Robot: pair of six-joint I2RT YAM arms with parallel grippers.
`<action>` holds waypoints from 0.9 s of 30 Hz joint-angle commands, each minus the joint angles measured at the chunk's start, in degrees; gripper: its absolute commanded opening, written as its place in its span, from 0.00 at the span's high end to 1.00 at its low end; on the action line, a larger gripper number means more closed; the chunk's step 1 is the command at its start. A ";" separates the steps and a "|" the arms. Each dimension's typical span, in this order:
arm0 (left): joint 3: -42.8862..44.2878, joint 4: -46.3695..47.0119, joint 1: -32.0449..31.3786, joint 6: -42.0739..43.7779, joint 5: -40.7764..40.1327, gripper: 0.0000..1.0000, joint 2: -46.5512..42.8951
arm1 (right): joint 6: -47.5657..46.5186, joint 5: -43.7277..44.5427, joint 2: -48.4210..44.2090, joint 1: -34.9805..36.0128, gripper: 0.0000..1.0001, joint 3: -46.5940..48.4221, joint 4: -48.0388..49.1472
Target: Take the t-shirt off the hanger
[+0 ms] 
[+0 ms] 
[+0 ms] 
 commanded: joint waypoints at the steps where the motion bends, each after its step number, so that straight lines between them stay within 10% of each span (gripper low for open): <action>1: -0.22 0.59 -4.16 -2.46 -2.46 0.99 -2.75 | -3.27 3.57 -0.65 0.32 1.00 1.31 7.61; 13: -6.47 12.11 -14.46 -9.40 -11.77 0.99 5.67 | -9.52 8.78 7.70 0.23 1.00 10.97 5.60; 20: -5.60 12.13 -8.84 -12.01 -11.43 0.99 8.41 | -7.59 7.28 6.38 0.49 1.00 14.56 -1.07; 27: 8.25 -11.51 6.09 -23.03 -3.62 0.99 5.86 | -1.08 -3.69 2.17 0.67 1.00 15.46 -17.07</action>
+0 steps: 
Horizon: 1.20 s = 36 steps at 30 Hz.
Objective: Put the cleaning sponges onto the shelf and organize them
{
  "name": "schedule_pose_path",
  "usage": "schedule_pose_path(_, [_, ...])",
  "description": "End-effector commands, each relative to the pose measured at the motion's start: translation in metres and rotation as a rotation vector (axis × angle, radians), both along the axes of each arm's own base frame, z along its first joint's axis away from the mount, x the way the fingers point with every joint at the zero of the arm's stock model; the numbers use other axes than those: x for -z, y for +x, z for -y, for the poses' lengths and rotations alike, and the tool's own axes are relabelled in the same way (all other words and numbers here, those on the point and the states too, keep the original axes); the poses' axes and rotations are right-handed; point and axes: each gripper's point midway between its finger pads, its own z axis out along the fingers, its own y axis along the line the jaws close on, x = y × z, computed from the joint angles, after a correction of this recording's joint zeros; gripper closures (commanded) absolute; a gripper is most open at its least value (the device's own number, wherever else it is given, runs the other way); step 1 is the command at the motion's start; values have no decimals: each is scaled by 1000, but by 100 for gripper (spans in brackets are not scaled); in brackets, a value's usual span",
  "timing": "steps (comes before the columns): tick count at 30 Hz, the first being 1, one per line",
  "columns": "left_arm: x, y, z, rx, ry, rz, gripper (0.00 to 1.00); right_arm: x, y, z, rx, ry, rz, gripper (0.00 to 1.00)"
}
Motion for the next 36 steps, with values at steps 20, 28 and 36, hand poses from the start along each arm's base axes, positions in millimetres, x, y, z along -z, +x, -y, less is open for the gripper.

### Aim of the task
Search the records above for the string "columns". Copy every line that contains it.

### Result of the task
  "timing": "steps (comes before the columns): tick count at 30 Hz, the first being 1, one per line",
  "columns": "left_arm: x, y, z, rx, ry, rz, gripper (0.00 to 1.00); right_arm: x, y, z, rx, ry, rz, gripper (0.00 to 1.00)"

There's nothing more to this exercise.